◆ **Work to be completed**
From the entries below, list each line with "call".

◆ **Records for this task**
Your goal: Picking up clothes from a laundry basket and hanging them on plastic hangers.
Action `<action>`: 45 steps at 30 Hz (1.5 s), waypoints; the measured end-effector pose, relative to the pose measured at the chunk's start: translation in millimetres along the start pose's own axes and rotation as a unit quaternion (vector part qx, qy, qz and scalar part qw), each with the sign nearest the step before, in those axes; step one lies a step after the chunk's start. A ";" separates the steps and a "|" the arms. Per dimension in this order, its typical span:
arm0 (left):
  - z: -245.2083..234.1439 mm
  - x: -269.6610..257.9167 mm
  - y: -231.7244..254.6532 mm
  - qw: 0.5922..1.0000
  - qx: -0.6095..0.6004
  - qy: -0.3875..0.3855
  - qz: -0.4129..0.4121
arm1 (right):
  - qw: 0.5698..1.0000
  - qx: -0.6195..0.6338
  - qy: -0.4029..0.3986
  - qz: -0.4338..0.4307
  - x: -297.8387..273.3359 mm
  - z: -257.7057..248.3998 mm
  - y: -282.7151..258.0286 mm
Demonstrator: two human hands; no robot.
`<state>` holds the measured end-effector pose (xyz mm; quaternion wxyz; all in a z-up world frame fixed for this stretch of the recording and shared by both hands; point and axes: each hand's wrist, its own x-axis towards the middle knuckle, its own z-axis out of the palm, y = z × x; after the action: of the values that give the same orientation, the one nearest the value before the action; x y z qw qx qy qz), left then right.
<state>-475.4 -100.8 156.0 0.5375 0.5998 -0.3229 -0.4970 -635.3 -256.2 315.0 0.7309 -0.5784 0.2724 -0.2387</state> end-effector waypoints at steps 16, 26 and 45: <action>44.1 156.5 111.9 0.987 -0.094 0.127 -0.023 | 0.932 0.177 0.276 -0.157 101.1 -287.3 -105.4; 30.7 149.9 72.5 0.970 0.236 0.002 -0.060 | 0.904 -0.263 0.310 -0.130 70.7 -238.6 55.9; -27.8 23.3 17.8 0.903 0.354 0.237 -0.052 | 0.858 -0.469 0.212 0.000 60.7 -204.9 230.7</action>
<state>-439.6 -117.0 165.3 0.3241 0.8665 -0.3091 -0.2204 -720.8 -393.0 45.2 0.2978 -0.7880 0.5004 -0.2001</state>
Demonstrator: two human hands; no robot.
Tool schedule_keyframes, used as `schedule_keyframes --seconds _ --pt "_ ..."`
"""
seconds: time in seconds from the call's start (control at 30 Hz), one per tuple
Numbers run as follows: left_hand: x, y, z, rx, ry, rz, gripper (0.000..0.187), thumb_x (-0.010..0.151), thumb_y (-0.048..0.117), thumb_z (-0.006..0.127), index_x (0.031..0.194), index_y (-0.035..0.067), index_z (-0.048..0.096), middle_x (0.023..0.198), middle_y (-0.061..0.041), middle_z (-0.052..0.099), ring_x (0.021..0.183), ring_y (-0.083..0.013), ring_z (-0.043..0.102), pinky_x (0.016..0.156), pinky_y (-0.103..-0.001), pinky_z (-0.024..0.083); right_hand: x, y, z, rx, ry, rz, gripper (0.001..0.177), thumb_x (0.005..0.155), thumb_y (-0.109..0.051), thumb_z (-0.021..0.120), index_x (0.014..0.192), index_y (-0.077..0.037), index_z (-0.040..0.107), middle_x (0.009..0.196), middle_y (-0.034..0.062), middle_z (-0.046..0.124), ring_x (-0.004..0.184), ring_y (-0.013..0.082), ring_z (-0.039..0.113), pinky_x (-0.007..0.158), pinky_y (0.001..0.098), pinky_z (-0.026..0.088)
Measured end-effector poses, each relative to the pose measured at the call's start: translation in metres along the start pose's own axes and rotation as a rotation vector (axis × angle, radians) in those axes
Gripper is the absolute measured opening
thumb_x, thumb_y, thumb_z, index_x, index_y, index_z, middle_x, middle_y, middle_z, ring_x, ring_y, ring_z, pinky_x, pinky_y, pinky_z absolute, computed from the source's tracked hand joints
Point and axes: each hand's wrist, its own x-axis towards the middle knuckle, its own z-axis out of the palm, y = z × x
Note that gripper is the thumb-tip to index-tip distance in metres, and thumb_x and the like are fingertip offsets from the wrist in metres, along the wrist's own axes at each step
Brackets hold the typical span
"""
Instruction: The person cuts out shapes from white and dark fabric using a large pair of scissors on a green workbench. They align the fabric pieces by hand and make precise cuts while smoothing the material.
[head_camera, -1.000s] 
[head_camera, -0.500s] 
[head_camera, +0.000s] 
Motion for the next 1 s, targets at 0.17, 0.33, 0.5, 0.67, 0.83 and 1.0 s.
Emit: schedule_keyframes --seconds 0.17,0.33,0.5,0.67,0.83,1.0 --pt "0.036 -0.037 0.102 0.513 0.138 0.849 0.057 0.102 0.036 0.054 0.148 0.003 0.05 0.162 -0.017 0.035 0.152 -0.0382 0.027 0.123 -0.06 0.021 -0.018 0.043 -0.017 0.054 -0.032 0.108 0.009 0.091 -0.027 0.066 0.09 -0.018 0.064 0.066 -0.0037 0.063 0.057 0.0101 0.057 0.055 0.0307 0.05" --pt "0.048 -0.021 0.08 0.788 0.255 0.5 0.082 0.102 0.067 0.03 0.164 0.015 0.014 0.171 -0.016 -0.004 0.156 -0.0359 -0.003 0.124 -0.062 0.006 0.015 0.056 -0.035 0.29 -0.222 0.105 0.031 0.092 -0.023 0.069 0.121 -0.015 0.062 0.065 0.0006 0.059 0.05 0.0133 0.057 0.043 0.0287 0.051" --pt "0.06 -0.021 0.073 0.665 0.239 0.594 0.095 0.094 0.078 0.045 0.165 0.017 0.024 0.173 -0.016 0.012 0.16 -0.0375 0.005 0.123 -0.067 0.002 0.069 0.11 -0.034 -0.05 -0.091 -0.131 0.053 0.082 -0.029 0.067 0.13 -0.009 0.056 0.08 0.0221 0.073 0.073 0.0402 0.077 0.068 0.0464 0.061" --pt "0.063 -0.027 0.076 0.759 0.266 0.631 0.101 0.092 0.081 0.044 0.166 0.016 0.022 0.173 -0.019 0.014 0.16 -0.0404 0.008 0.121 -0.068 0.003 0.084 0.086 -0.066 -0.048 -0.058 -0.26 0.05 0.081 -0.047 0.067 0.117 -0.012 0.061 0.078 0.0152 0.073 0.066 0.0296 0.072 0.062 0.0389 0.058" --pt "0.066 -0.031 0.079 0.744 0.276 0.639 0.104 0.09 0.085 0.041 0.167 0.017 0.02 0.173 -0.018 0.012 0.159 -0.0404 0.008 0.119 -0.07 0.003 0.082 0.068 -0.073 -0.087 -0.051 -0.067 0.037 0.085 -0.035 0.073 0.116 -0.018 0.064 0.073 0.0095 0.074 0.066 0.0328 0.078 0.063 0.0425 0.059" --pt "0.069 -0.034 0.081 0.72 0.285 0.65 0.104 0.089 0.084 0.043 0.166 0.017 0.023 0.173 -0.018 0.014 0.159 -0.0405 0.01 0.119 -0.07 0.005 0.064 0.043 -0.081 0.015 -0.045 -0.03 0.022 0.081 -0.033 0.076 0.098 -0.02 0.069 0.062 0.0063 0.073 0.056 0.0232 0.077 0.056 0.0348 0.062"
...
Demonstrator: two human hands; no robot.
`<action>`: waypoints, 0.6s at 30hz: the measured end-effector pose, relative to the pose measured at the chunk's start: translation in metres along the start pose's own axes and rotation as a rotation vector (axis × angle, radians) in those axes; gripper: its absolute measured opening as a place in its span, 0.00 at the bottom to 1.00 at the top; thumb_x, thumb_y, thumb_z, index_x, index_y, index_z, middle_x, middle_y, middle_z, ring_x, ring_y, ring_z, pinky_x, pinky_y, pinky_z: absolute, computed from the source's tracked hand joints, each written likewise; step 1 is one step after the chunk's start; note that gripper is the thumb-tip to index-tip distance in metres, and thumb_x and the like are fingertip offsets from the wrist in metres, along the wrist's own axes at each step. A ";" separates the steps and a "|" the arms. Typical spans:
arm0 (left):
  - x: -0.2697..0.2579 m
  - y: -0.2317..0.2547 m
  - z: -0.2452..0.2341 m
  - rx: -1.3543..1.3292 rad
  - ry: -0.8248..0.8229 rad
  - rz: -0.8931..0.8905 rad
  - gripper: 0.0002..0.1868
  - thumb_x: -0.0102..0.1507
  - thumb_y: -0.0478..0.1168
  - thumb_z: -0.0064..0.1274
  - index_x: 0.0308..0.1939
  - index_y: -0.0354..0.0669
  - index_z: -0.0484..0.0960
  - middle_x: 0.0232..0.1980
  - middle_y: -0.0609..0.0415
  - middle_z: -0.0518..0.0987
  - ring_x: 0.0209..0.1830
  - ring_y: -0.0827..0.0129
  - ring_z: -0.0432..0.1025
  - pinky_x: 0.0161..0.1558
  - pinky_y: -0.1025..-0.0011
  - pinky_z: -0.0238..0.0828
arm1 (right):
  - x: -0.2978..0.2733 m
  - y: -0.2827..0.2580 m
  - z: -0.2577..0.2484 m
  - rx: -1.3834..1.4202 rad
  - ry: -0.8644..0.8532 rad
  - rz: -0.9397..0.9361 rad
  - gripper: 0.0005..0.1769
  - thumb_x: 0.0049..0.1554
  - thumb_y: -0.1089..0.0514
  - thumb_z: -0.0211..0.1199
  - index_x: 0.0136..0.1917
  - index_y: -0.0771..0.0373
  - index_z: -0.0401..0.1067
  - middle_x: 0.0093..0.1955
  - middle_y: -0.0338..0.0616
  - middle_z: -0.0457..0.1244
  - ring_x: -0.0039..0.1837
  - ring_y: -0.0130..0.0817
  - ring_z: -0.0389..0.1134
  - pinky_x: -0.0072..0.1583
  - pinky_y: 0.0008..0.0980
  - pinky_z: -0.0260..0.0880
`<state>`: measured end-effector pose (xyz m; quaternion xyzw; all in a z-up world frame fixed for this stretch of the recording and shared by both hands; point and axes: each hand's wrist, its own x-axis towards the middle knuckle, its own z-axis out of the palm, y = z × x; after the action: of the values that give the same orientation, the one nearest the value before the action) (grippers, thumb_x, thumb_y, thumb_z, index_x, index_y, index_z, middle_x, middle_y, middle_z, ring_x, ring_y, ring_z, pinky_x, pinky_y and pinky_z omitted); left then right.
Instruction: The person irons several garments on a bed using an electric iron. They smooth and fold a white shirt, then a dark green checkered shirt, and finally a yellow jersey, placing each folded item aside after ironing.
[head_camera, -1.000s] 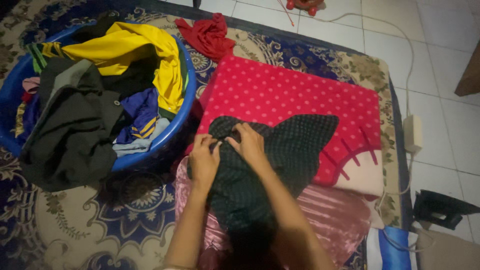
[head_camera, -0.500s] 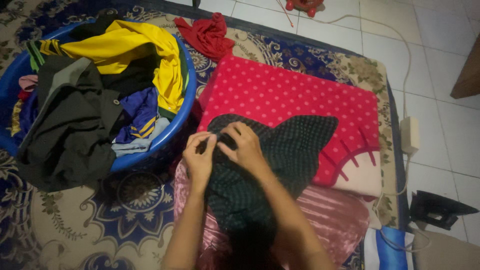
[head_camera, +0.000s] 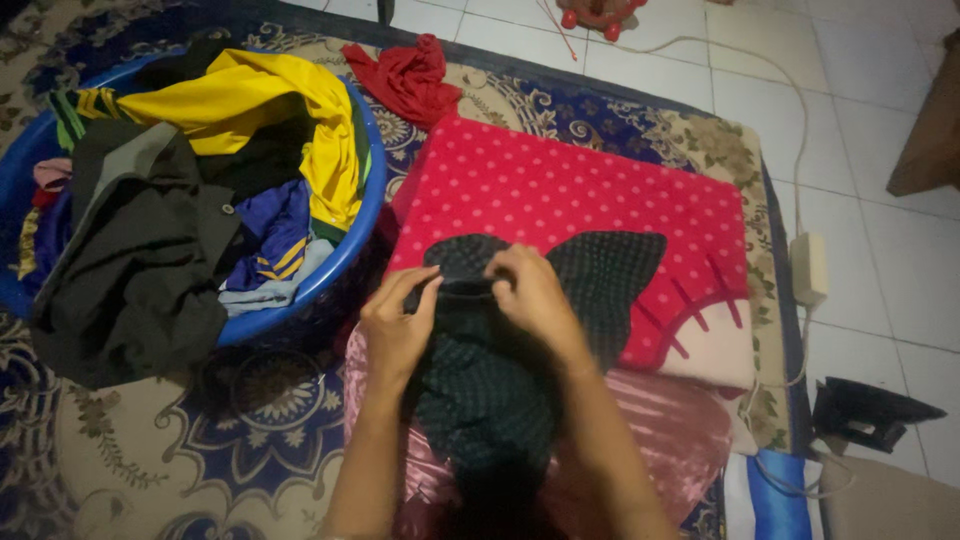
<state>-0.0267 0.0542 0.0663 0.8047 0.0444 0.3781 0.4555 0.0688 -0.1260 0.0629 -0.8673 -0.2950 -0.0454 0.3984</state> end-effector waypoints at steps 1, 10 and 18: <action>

◆ **Reply**
seconds: time in seconds from the call's start (control at 30 Hz), one per tuple
Measured end-effector poses, each relative to the pose measured at the call's start: translation in metres along the start pose's own axes and rotation as a rotation vector (axis × angle, radians) in those axes

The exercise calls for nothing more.